Covers include cracks at “Oh Darling” and Bob Seger’s “Old Time Rock ‘n’ Roll.” The former is indeed the Beatles tune, here a low-key reading that highlights McClintock’s soulful pleading – a dull ache of longing rather than the searing burn of the Beatles’ version. McCormick sticks close to the original with his take on the Seger classic, though his soulful vocals seem to transform the song from a straightforward dance floor rave up to a more sensual, soulful song entirely – arguably, here, more a tune to listen to than dance to. There’s also a fine rendition of B.B. King’s “Woke Up This Morning” that shows the band more than capable of handling tricky time changes.
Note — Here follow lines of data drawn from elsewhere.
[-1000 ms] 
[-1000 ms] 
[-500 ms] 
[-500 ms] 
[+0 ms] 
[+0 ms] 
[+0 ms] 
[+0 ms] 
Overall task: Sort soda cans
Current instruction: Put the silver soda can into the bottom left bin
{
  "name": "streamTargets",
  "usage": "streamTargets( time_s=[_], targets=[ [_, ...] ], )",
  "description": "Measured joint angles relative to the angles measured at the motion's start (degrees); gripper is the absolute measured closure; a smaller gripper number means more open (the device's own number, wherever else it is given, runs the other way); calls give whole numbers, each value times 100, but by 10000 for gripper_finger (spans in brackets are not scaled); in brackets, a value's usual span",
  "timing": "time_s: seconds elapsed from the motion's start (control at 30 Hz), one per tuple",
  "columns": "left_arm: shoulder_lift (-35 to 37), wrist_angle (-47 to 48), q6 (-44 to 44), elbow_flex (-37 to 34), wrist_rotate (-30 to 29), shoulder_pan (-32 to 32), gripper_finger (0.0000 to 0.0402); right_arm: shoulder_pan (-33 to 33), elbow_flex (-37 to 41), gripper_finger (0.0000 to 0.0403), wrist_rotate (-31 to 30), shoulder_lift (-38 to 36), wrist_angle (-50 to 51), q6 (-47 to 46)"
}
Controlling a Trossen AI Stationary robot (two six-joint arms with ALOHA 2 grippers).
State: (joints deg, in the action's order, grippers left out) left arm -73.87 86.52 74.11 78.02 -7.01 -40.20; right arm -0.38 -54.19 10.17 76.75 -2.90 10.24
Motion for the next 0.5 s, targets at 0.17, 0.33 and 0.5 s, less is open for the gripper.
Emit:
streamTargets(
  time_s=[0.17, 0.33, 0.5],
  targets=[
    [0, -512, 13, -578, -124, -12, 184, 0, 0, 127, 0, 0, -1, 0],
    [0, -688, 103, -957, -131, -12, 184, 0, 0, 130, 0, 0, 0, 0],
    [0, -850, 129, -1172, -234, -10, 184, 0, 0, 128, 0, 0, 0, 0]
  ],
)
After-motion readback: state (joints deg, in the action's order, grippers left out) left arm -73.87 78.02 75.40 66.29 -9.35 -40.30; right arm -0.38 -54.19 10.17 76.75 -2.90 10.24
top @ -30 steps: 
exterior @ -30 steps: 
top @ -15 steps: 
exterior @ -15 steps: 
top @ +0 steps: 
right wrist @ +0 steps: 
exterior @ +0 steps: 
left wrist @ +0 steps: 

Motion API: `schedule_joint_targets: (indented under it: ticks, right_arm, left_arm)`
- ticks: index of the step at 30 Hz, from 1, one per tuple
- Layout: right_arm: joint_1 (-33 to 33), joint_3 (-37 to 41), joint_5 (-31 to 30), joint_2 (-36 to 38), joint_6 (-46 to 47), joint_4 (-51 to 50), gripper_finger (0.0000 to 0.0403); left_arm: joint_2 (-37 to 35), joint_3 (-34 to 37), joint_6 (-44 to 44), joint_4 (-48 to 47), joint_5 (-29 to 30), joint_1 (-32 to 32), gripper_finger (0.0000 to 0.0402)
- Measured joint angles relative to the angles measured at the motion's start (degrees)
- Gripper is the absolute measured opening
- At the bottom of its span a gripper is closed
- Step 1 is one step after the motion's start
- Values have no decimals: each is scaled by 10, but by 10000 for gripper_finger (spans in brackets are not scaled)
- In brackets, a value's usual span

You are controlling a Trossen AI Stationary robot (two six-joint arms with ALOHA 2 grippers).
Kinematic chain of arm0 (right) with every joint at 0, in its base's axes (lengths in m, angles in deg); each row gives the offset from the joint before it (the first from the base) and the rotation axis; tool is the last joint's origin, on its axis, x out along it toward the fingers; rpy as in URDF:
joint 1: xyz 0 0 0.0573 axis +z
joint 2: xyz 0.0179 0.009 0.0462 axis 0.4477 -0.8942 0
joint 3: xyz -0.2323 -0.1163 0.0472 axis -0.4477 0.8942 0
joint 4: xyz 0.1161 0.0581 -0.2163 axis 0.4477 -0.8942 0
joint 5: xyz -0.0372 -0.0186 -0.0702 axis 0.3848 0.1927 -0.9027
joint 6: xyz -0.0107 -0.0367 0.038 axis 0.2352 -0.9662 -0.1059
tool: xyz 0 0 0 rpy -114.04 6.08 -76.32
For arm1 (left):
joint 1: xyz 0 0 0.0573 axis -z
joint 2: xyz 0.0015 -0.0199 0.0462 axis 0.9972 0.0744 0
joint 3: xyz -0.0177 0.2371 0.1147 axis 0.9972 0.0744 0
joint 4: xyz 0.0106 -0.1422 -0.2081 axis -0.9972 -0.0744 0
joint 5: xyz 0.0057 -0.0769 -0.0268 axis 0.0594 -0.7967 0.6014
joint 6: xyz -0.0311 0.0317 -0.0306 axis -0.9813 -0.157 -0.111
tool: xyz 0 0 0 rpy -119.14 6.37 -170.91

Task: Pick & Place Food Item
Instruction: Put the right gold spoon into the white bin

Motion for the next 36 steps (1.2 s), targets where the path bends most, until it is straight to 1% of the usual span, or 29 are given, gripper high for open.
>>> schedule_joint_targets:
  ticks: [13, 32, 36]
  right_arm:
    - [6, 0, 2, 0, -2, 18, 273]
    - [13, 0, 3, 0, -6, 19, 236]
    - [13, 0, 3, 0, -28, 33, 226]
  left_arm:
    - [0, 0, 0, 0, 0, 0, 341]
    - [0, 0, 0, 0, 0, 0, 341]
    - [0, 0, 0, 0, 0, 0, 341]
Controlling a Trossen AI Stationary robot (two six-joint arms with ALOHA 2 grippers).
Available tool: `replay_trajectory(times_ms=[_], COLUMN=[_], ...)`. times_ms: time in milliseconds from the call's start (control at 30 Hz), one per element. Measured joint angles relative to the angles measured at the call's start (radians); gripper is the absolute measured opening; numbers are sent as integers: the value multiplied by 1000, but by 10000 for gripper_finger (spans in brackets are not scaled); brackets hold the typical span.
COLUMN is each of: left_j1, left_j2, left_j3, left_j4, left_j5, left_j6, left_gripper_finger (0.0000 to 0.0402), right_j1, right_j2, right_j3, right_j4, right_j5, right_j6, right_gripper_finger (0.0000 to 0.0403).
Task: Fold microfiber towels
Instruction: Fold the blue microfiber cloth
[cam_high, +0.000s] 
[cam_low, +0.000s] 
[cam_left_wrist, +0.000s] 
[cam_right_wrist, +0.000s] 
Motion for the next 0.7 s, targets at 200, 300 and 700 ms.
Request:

It’s all slightly slick, yet still gritty enough to feel real. There are weaker moments – a few of the compositions seem like album filler, and the band – particularly the rather busy drums from Pete Thomas – isn’t always as tightly locked as we’ve typically come to expect from studio recordings, though it does give the project a ‘working’ feel – real musicians playing in real time, rather than the sterility of overproduced and overly-perfect patchwork performances.

In the end, though, it all comes down to McCormick’s slightly gruff and deeply soulful voice. Every word he sings sounds honest and heartfelt, and there’s a singular sincerity in his delivery. His arrangements might be a bit fussy at times, and purists (either musical or audiophile) won’t care for the background strings – they tend to soften the edges of the songs that they’re on, and there’s a tinny quality that belies their computerized origin.

But given how many formulaic, by-the-numbers blues recordings are available these days, it’s a treat to hear someone honoring the tradition without being confined by it. Not an absolutely essential acquisition, perhaps, but a fine recording definitely worth checking out.